Finally, a surprising fact concerns the complexity of finding an optimum upper certificate (a certificate with minimum size that provides a tight upper-bound of the eccentricity of each node) as provided by our all eccentricity algorithm. Contrarily to radius and diameter certificates (as discussed above), it appears to be tractable in polynomial time. In comparison, finding an optimum lower certificate is also shown to be as hard as set-cover. Moreover, our all eccentricity algorithm roughly performs one BFS traversal per node of the optimum upper certificate when the number of antipodes is much smaller than the size of this upper certificate (as observed in our experiments). Note that this is close to the best possible for an algorithm based on one-to-all distance computations.

We additionally refine the performance analysis of our algorithms in particular cases when the input graph 1) has bounded doubling dimension, 2) has small hyperbolicity, or 3) is a chordal graph.

We believe that our certificate approach provides new insight on the efficiency of practical algorithms for radius and diameter, allows to propose more robust practical algorithms with complexity guarantees, and significantly enhance the state of the art for all eccentricity computation.
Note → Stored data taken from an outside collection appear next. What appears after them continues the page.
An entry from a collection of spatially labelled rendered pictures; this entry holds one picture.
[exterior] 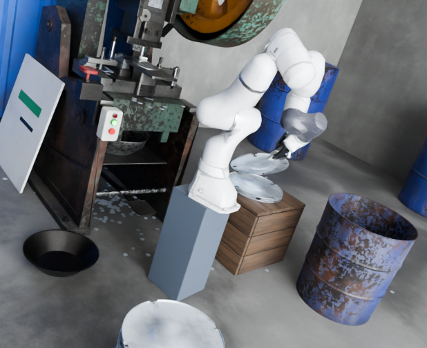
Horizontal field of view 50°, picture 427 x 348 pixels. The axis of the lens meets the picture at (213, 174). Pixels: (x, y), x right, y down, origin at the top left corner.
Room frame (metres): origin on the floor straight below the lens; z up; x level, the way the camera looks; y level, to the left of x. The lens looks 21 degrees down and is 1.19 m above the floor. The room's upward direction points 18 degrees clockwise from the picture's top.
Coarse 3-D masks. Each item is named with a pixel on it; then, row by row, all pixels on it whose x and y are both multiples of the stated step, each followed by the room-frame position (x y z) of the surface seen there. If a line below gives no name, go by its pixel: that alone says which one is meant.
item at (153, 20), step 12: (156, 0) 2.15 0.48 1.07; (168, 0) 2.20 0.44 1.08; (144, 12) 2.11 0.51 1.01; (156, 12) 2.16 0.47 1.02; (132, 24) 2.12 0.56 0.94; (144, 24) 2.10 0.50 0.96; (156, 24) 2.14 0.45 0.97; (132, 36) 2.10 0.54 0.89; (144, 36) 2.11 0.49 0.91; (156, 36) 2.15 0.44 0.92
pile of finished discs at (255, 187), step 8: (232, 176) 2.17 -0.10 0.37; (240, 176) 2.21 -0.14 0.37; (248, 176) 2.24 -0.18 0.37; (256, 176) 2.28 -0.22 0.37; (240, 184) 2.09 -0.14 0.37; (248, 184) 2.11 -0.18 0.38; (256, 184) 2.15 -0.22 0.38; (264, 184) 2.18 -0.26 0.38; (272, 184) 2.25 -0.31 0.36; (240, 192) 2.02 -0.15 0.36; (248, 192) 2.03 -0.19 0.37; (256, 192) 2.06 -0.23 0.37; (264, 192) 2.09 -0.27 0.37; (272, 192) 2.13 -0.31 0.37; (280, 192) 2.16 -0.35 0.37; (256, 200) 2.00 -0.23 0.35; (264, 200) 2.01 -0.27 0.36; (272, 200) 2.04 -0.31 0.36; (280, 200) 2.09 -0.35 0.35
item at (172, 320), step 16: (144, 304) 1.10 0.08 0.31; (160, 304) 1.12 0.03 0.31; (176, 304) 1.14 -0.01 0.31; (128, 320) 1.01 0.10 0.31; (144, 320) 1.03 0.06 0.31; (160, 320) 1.05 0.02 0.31; (176, 320) 1.07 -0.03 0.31; (192, 320) 1.09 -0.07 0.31; (208, 320) 1.11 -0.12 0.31; (128, 336) 0.95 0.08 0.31; (144, 336) 0.97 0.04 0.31; (160, 336) 0.98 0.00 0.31; (176, 336) 1.00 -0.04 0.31; (192, 336) 1.02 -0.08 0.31; (208, 336) 1.05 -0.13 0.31
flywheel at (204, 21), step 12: (204, 0) 2.50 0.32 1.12; (216, 0) 2.47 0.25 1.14; (228, 0) 2.37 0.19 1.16; (240, 0) 2.26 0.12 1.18; (252, 0) 2.22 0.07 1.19; (204, 12) 2.48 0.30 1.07; (216, 12) 2.42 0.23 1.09; (228, 12) 2.30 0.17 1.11; (240, 12) 2.25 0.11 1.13; (192, 24) 2.48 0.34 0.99; (204, 24) 2.41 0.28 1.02; (216, 24) 2.35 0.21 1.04; (228, 24) 2.29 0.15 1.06; (216, 36) 2.47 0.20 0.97
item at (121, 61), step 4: (116, 56) 2.17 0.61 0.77; (120, 56) 2.16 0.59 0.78; (124, 56) 2.19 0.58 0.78; (128, 56) 2.22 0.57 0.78; (116, 60) 2.17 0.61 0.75; (120, 60) 2.14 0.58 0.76; (124, 60) 2.13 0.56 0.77; (136, 60) 2.18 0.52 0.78; (140, 60) 2.22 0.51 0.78; (144, 60) 2.25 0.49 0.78; (120, 64) 2.14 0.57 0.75; (124, 64) 2.13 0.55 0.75; (128, 64) 2.14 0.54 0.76; (124, 68) 2.13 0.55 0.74; (128, 68) 2.15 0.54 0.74; (132, 68) 2.16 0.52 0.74
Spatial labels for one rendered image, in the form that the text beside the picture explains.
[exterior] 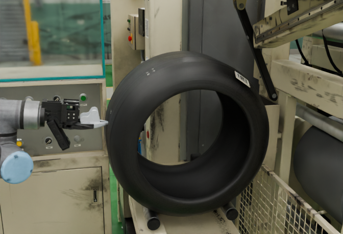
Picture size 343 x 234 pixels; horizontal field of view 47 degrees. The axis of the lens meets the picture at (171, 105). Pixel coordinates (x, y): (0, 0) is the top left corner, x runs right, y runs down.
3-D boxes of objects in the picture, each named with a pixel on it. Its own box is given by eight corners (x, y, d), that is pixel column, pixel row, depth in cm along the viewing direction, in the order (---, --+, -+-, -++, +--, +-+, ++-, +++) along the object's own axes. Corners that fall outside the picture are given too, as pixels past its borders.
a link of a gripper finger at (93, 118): (110, 112, 125) (80, 110, 123) (108, 129, 126) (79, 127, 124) (109, 109, 128) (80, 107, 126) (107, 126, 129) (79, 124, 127)
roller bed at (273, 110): (226, 155, 187) (229, 95, 179) (255, 153, 190) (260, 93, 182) (243, 173, 169) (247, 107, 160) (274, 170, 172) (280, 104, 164)
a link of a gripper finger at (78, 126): (94, 125, 123) (65, 124, 121) (93, 130, 124) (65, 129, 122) (93, 120, 128) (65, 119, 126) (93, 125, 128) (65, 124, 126)
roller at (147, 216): (133, 184, 164) (132, 174, 162) (144, 182, 165) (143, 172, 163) (147, 232, 131) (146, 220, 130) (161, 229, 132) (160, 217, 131)
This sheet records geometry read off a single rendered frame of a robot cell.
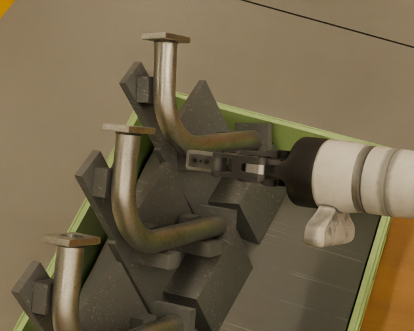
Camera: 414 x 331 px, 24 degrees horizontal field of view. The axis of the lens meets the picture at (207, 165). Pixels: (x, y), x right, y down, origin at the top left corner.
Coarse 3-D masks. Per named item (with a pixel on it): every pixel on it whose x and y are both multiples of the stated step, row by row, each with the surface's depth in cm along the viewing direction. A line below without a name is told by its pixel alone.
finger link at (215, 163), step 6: (192, 156) 103; (198, 156) 103; (204, 156) 103; (210, 156) 102; (192, 162) 103; (198, 162) 103; (204, 162) 103; (210, 162) 102; (216, 162) 100; (222, 162) 100; (210, 168) 102; (216, 168) 100; (222, 168) 100
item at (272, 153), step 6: (240, 150) 102; (246, 150) 102; (252, 150) 102; (264, 150) 103; (270, 150) 102; (276, 150) 102; (270, 156) 102; (276, 156) 102; (240, 180) 102; (246, 180) 102; (264, 180) 102; (270, 180) 103; (276, 180) 103; (270, 186) 103; (276, 186) 103
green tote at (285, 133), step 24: (240, 120) 147; (264, 120) 145; (144, 144) 153; (288, 144) 148; (96, 216) 139; (384, 216) 134; (384, 240) 149; (360, 288) 126; (24, 312) 124; (360, 312) 124
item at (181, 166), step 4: (220, 132) 143; (224, 132) 142; (228, 132) 142; (180, 156) 135; (184, 156) 135; (180, 160) 135; (184, 160) 135; (180, 164) 135; (184, 164) 135; (180, 168) 135; (184, 168) 135
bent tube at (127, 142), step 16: (112, 128) 113; (128, 128) 112; (144, 128) 114; (128, 144) 114; (128, 160) 114; (112, 176) 115; (128, 176) 114; (112, 192) 115; (128, 192) 114; (112, 208) 115; (128, 208) 115; (128, 224) 115; (176, 224) 127; (192, 224) 128; (208, 224) 131; (224, 224) 134; (128, 240) 117; (144, 240) 118; (160, 240) 121; (176, 240) 124; (192, 240) 128
Moreover, the new techniques proposed here could enable new types of radius and diameter algorithms with parametrized complexity.

1.2 Related work

The concept of certificate is somehow implicit in the method introduced in [27, 28] that consists in maintaining lower and upper bounds on the eccentricity of each node. After each BFS traversal these bounds are improved based on distances from the source of the traversal. The sources used for the BFS traversals performed by the algorithm form what we call a certificate. Contrarily to this approach, we distinguish nodes used for improving lower bounds (the lower certificate) from those used for improving upper bounds (the upper certificate). Our definition of lower certificate uses a looser lower-bounding inequality because of this distinction. The main approach proposed for diameter computation [27]

consists in alternating nodes with small lower bound and nodes with large upper bound as BFS sources. This can be seen as a mix of our basic diameter algorithm with a heuristic for finding nodes with small eccentricities.
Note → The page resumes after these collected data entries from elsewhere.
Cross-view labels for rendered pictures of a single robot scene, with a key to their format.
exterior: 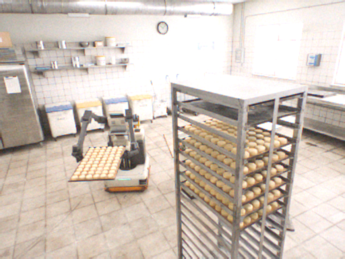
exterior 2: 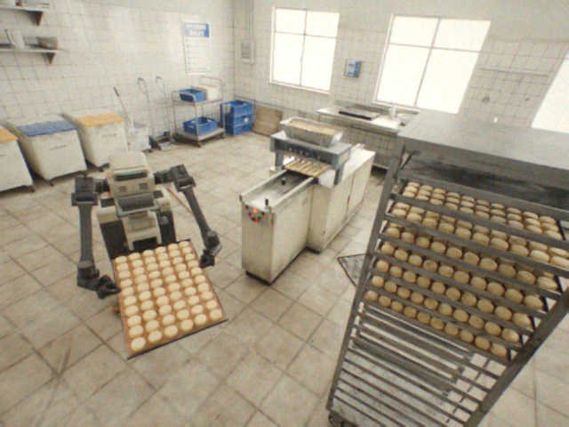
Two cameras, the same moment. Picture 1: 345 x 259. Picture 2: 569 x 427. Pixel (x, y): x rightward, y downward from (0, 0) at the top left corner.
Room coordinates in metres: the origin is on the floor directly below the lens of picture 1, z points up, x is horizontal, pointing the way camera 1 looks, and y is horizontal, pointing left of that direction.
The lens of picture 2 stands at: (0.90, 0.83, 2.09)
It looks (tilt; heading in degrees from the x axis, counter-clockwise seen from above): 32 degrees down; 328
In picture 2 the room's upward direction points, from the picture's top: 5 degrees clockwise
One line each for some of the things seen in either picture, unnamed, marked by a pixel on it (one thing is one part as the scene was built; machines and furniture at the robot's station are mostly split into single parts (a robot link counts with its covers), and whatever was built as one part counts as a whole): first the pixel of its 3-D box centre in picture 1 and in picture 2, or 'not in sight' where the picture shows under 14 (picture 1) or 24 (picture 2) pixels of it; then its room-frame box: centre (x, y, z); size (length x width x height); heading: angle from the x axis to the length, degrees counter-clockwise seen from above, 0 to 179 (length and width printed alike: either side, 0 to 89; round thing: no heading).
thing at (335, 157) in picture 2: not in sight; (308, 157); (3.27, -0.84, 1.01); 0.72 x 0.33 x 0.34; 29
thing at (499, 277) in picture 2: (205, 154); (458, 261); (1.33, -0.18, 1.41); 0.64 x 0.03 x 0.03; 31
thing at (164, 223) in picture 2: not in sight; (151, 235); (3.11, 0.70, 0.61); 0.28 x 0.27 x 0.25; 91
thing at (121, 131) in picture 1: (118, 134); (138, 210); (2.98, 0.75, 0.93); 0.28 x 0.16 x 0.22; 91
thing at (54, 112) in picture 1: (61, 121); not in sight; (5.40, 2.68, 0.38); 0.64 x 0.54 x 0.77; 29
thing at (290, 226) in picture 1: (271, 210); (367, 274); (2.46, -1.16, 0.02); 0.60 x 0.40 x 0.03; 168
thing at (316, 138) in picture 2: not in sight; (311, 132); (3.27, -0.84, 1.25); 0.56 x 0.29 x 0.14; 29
The two-sweeps heuristic [23]

performs only 2 traversals to provide a diameter estimate that appears to be tight in practice. The idea is to use the last visited node in the first traversal to start the second traversal. It thus introduces the idea of using what we call antipodes as tentative diametral nodes. The technique was first introduced for trees 

[20] where it happens to be exact. It was also shown to provide good approximation (up to a small constant) for chordal graphs and various graph classes [14].

A four-sweeps heuristic is proposed in [8] and complemented with an exact diameter algorithm called iFub. The four-sweep heuristic performs twice the two-sweep method, using a mid-point of the longest path found in the first round as the starting point of the second one. The idea is that mid-points of longest paths make good candidates for central nodes or at least nodes with small eccentricity. The iFub method additionally inspects furthest nodes from the best candidate center found with the four-sweep heuristic until exact value of the diameter can be inferred.

The exact-sum-sweep method computes (exactly) both radius and diameter while performing few BFS traversals in practice [5]. It integrates many techniques proposed in previous practical algorithm plus an heuristic based on sum of distances that boosts the discovery of nodes with large eccentricity in an initial phase. It also handles the directed case in a very general manner.

The structure of random power law graphs is analyzed in [6] and the efficiency of practical diameter and radius algorithms is discussed for that type of graphs. It is shown that random power law graphs satisfy similar properties as those we insist on. The main argument proposed for efficiency of practical algorithms resides in the fact that such graphs have few furthest nodes (that is nodes that appear to be furthest from some other node). However, we observe much less antipodes than furthest nodes in practice and some graphs do have a fairly high number of furthest nodes. Our work provides a finer parameter and allows to extend such explanation to other types of practical graphs such as road networks and grid like networks.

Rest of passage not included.